* Work task
Copy every line of the records below that holds the word "picture".

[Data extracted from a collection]
──────

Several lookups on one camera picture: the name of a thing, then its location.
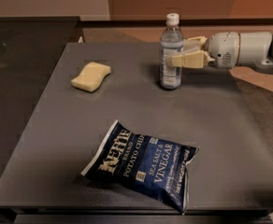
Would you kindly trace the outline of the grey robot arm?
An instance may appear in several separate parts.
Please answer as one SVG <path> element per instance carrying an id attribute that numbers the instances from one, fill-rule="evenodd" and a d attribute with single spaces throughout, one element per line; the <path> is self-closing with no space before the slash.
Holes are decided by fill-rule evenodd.
<path id="1" fill-rule="evenodd" d="M 192 37 L 183 42 L 182 51 L 166 55 L 165 62 L 177 68 L 253 66 L 261 70 L 273 69 L 273 33 L 223 32 L 209 38 Z"/>

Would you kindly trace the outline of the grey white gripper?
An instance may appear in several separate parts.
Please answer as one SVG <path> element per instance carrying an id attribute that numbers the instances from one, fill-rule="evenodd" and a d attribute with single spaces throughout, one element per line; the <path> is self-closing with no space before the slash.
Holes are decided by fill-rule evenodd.
<path id="1" fill-rule="evenodd" d="M 205 36 L 196 36 L 184 40 L 184 50 L 166 57 L 166 65 L 178 68 L 211 67 L 231 69 L 236 66 L 239 54 L 239 33 L 225 32 Z"/>

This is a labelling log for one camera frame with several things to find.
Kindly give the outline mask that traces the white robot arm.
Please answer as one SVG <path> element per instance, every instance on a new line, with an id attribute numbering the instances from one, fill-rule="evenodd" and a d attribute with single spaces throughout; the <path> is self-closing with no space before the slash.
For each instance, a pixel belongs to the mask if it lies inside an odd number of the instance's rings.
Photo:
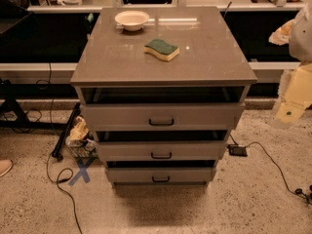
<path id="1" fill-rule="evenodd" d="M 295 123 L 312 104 L 312 0 L 295 16 L 290 30 L 290 55 L 300 66 L 281 76 L 274 119 L 281 124 Z"/>

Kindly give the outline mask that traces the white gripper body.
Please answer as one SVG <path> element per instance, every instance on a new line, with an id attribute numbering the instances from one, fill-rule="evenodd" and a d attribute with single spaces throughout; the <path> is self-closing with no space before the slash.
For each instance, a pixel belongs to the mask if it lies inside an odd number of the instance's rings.
<path id="1" fill-rule="evenodd" d="M 303 63 L 285 71 L 280 80 L 275 119 L 282 124 L 295 123 L 312 105 L 312 63 Z"/>

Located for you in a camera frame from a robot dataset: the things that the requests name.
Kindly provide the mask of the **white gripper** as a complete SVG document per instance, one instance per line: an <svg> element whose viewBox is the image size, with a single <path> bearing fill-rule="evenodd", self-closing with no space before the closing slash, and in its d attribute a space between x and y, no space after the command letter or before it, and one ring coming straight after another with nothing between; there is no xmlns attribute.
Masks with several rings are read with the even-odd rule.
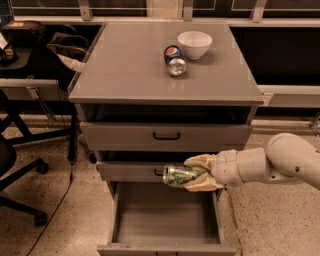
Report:
<svg viewBox="0 0 320 256"><path fill-rule="evenodd" d="M236 150L221 151L215 154L201 154L190 157L184 161L184 165L190 168L197 167L210 171L202 174L195 180L183 185L191 192L215 191L224 186L239 186L244 183L239 174L238 152Z"/></svg>

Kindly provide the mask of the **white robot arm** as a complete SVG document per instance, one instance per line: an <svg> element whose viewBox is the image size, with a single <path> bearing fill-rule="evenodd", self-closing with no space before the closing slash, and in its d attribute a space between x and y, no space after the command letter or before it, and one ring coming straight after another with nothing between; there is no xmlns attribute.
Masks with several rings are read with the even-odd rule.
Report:
<svg viewBox="0 0 320 256"><path fill-rule="evenodd" d="M214 191L248 182L304 182L320 189L320 152L303 138L290 133L273 136L266 148L202 154L187 159L184 165L205 171L183 185L191 192Z"/></svg>

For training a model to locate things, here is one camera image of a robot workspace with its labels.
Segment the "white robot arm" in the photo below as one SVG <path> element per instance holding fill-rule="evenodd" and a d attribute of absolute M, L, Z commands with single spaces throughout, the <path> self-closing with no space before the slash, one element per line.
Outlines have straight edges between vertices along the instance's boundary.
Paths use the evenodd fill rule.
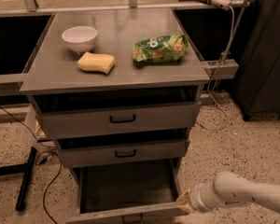
<path fill-rule="evenodd" d="M 221 172 L 208 182 L 184 191 L 175 201 L 183 211 L 207 213 L 254 203 L 280 214 L 280 186 L 249 181 L 235 173 Z"/>

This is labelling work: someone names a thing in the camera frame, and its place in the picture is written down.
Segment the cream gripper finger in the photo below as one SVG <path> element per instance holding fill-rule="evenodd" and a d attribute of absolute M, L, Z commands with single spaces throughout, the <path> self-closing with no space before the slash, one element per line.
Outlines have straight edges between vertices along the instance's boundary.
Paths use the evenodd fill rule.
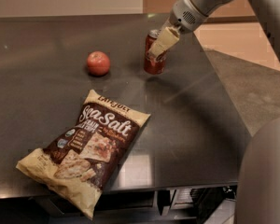
<path fill-rule="evenodd" d="M 159 33 L 157 39 L 150 46 L 147 55 L 149 58 L 157 59 L 169 48 L 174 46 L 180 39 L 180 33 L 174 26 L 165 27 Z"/>

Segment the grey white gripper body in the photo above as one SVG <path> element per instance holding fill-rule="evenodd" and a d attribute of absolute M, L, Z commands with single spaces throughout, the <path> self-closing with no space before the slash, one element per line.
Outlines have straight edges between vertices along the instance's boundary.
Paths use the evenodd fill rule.
<path fill-rule="evenodd" d="M 207 0 L 177 0 L 168 22 L 181 34 L 194 32 L 207 18 Z"/>

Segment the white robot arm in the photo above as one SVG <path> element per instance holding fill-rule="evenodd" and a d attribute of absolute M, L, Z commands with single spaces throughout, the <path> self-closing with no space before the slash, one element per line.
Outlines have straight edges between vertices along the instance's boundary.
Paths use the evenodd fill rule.
<path fill-rule="evenodd" d="M 233 0 L 177 0 L 147 52 L 150 61 L 195 31 L 219 7 Z M 280 63 L 280 0 L 248 0 Z M 261 90 L 280 99 L 280 73 L 253 76 Z M 280 224 L 280 117 L 259 128 L 245 148 L 235 201 L 234 224 Z"/>

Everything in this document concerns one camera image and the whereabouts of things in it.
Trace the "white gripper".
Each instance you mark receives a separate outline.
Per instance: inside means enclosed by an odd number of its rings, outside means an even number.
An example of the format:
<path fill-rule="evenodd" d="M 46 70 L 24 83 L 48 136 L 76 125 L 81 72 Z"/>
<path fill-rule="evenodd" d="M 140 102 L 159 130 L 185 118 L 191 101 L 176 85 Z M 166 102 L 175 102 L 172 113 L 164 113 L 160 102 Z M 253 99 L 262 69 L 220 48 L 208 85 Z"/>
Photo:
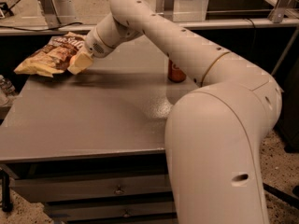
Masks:
<path fill-rule="evenodd" d="M 79 51 L 76 55 L 76 61 L 73 65 L 67 67 L 67 70 L 73 75 L 77 75 L 93 64 L 93 56 L 104 58 L 110 54 L 113 49 L 106 45 L 95 28 L 92 28 L 85 37 L 85 47 L 89 51 Z"/>

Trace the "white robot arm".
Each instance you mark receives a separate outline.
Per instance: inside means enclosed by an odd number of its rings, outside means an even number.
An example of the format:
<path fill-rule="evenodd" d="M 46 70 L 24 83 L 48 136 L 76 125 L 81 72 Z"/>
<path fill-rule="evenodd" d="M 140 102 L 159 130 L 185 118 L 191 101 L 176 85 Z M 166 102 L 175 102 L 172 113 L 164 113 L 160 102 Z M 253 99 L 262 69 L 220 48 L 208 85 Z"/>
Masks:
<path fill-rule="evenodd" d="M 197 86 L 173 105 L 164 133 L 178 224 L 269 224 L 260 145 L 281 112 L 277 82 L 144 0 L 110 0 L 68 69 L 77 74 L 141 35 Z"/>

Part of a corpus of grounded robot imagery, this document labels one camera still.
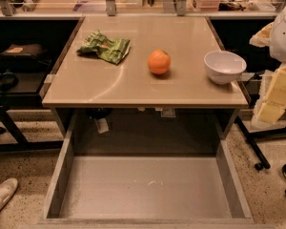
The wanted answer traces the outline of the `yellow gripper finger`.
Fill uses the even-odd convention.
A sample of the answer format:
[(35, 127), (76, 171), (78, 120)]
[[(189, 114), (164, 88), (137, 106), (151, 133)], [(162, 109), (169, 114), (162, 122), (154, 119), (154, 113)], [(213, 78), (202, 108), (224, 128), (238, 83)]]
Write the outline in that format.
[(256, 47), (268, 47), (270, 45), (270, 33), (273, 27), (273, 22), (269, 23), (258, 31), (255, 35), (249, 40), (249, 44)]
[(256, 101), (251, 125), (254, 129), (270, 128), (286, 112), (286, 63), (274, 72), (262, 75), (259, 99)]

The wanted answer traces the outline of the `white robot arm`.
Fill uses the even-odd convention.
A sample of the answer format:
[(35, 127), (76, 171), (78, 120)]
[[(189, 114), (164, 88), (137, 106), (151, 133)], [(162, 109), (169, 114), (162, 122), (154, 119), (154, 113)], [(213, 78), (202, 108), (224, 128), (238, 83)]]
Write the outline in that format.
[(256, 129), (269, 128), (286, 112), (286, 6), (275, 21), (253, 35), (249, 43), (268, 47), (270, 56), (280, 62), (274, 72), (263, 74), (251, 120)]

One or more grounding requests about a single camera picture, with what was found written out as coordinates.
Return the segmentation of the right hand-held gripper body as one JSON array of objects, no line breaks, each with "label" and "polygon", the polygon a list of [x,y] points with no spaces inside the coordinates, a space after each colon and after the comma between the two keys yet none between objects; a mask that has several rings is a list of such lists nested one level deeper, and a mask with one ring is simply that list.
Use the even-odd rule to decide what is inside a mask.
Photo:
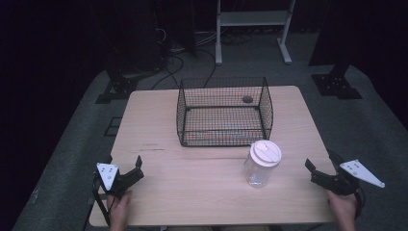
[{"label": "right hand-held gripper body", "polygon": [[385,183],[378,179],[358,159],[345,161],[335,152],[329,153],[335,175],[330,176],[329,184],[325,187],[337,195],[350,195],[356,193],[360,187],[360,181],[370,183],[376,187],[384,188]]}]

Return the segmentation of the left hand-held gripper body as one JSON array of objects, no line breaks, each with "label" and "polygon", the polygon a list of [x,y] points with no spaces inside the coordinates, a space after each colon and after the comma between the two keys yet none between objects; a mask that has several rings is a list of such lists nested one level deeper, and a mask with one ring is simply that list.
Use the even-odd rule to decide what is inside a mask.
[{"label": "left hand-held gripper body", "polygon": [[130,172],[121,174],[117,165],[97,163],[96,167],[106,194],[121,198],[135,184],[132,174]]}]

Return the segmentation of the clear jar with white lid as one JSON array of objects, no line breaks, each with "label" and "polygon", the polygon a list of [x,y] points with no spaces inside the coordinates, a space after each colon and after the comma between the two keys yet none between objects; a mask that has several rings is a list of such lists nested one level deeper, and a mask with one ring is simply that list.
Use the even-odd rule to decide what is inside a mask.
[{"label": "clear jar with white lid", "polygon": [[248,185],[253,188],[264,187],[281,160],[281,150],[274,142],[266,140],[253,142],[243,163]]}]

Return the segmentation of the black wire basket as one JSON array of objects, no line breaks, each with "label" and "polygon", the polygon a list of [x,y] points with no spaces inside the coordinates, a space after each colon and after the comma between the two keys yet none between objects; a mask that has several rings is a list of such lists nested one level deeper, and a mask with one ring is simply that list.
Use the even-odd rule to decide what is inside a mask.
[{"label": "black wire basket", "polygon": [[[242,102],[251,96],[252,103]],[[186,147],[246,146],[267,140],[273,106],[264,77],[183,79],[180,83],[176,131]]]}]

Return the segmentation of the person's right hand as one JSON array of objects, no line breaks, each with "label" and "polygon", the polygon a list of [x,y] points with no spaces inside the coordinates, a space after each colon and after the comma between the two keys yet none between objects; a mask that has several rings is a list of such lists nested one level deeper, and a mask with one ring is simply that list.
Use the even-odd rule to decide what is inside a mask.
[{"label": "person's right hand", "polygon": [[356,231],[357,199],[355,195],[337,195],[329,190],[325,192],[339,231]]}]

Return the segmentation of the person's left hand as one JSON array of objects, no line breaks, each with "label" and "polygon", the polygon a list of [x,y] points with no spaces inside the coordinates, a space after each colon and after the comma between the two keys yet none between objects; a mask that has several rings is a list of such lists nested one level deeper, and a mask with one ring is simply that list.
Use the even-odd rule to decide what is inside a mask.
[{"label": "person's left hand", "polygon": [[113,195],[107,197],[107,205],[110,208],[110,231],[126,231],[132,191],[127,191],[121,198]]}]

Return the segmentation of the black stand base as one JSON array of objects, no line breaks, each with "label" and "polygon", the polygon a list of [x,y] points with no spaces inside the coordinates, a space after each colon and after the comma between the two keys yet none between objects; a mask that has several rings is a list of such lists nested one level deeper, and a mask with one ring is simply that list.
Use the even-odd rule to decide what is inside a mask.
[{"label": "black stand base", "polygon": [[108,104],[113,100],[128,99],[136,90],[139,80],[126,78],[119,70],[108,70],[109,83],[104,92],[99,94],[95,103]]},{"label": "black stand base", "polygon": [[322,96],[336,96],[338,99],[361,99],[357,89],[345,78],[349,64],[335,64],[327,74],[313,74],[312,79]]}]

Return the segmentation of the black floor frame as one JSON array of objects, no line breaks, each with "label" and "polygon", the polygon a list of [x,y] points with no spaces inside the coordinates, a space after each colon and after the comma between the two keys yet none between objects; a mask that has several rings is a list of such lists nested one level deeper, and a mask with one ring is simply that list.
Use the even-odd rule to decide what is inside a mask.
[{"label": "black floor frame", "polygon": [[111,118],[108,127],[104,132],[105,137],[115,137],[119,130],[121,124],[122,117],[121,116],[114,116]]}]

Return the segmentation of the white metal stand frame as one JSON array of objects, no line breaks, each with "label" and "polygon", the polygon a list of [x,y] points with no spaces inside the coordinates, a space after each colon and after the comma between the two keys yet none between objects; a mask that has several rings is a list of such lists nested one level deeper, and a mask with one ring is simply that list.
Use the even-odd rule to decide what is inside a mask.
[{"label": "white metal stand frame", "polygon": [[286,40],[293,18],[296,0],[290,0],[289,7],[284,11],[266,12],[223,12],[221,0],[217,0],[217,25],[215,61],[222,64],[221,29],[223,27],[251,27],[251,26],[282,26],[283,32],[277,43],[285,64],[291,64],[292,58],[286,46]]}]

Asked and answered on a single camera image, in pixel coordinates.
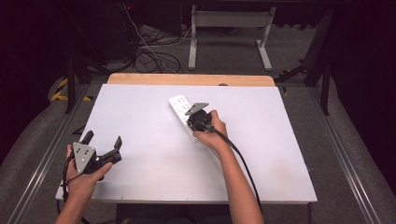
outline gray floor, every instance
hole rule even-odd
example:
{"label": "gray floor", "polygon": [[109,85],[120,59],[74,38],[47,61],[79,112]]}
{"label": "gray floor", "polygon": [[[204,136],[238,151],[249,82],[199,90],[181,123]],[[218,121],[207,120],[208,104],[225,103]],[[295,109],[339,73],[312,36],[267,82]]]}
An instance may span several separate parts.
{"label": "gray floor", "polygon": [[[277,77],[280,71],[299,65],[314,32],[312,28],[301,31],[273,26],[267,43],[272,72],[264,71],[255,47],[260,29],[243,29],[237,35],[200,33],[194,71],[187,68],[188,39],[176,46],[152,49],[176,56],[185,73]],[[303,78],[300,75],[281,84],[287,87],[289,96],[281,88],[279,92],[305,162],[312,170],[318,195],[318,202],[312,204],[312,223],[396,223],[395,196],[338,101],[334,83],[330,116],[324,117],[318,109],[320,86],[306,88]],[[105,77],[95,77],[90,86],[78,85],[78,89],[96,96],[105,82]],[[57,85],[54,83],[49,96]],[[57,217],[54,195],[61,180],[65,146],[79,139],[72,132],[86,123],[93,102],[78,102],[67,116],[66,105],[65,101],[51,102],[21,134],[0,167],[0,223],[51,223]],[[57,133],[62,128],[64,133]],[[43,163],[43,158],[49,158],[48,163]],[[37,167],[42,175],[37,176]],[[91,223],[115,223],[116,212],[115,204],[94,203],[85,217]],[[267,223],[308,223],[308,206],[267,204],[264,215]]]}

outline white table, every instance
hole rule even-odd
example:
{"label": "white table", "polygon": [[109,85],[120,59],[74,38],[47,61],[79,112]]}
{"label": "white table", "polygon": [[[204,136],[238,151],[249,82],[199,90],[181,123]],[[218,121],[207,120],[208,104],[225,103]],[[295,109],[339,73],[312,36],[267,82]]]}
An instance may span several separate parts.
{"label": "white table", "polygon": [[119,84],[102,87],[85,130],[98,155],[123,141],[122,161],[97,184],[95,201],[227,203],[218,159],[190,140],[168,104],[177,94],[219,111],[262,203],[317,201],[278,88]]}

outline person's right hand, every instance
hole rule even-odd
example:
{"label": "person's right hand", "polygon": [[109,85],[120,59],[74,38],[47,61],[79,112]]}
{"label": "person's right hand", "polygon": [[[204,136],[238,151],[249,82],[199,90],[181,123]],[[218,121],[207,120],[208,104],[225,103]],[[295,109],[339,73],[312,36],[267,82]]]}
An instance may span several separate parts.
{"label": "person's right hand", "polygon": [[[210,115],[212,116],[213,127],[227,136],[226,124],[219,118],[218,111],[212,110]],[[198,140],[200,140],[205,146],[213,148],[216,151],[230,148],[230,146],[217,133],[210,133],[209,131],[194,131],[193,135],[198,138]]]}

──────

* Solved problem
Several lookups on one camera picture: the name of a thing, then its location.
This is labelling work: someone names a thing in the camera frame, and its place in the picture is written down.
One or more grounding requests about a single camera picture, with what was found written out as coordinates.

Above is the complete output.